On the T2 FLAIR MRI of the brain it showed bilateral thalamic hyperdensities (red arrows).
Discussion
Wernicke’s encephalopathy is a devastating neurological disorder caused by thiamine (B1) deficiency. WE is about 900 times more frequent in alcoholics, but has also been described in the setting of malignant disorders, gastrointestinal disease and surgery, hyperemesis gravidarum and other conditions that lead to severe malnutrition [6]. The classic clinical triad of oculomotor dysfunction, cerebellar ataxia and memory loss are often not readily evident, and most patients are diagnosed based solely on history, alterations in mental status, and exclusion of all other etiologies. Though not necessary for diagnosis, T2 FLAIR MRI showing hyperintensities in bilateral thalami, mammillary bodies or medulla can be highly suggestive of WE [7].

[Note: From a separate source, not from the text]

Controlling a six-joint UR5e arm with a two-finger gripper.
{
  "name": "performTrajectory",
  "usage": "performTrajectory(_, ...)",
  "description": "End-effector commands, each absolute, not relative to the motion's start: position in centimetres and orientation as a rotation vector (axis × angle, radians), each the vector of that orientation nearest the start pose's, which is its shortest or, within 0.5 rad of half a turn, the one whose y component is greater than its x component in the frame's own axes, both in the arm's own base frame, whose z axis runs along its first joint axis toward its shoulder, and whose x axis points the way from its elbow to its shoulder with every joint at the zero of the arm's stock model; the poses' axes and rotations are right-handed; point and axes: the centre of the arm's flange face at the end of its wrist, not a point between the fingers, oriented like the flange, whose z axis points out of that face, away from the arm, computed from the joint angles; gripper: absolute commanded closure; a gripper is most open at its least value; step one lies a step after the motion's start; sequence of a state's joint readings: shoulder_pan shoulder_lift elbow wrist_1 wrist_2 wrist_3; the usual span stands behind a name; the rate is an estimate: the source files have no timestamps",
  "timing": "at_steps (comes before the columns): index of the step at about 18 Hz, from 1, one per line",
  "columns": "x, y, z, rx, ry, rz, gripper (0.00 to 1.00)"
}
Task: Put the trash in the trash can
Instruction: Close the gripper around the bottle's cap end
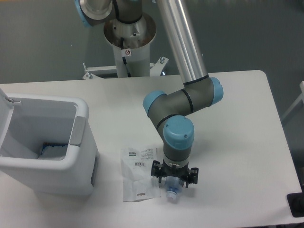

In the case above, our patient presented with altered mental status and was appropriately started on thiamine, D50 and folic acid supplementation for possible alcoholic encephalopathy. Soon, however, his diagnosis was refined to Cannabinoid-induced hyperemesis syndrome and the management plan focused on prevention of seizure activity. Owing to the infancy of research on CHS and lack of validated clinical guidelines, deficiencies in nutritional status were overlooked and thiamine or other vitamin levels were never assessed. The failure of clinical improvement in cognition then led to an extensive workup consisting of infectious panels, autoimmune studies, malignancy evaluations, and imaging. Lastly, having ruled out almost all etiologies and finding only bilateral thalamic hyperintensities on T2 FLAIR MRI, the patient was diagnosed with WE. This was validated when the patient started to improve once he was started on appropriate thiamine supplementation.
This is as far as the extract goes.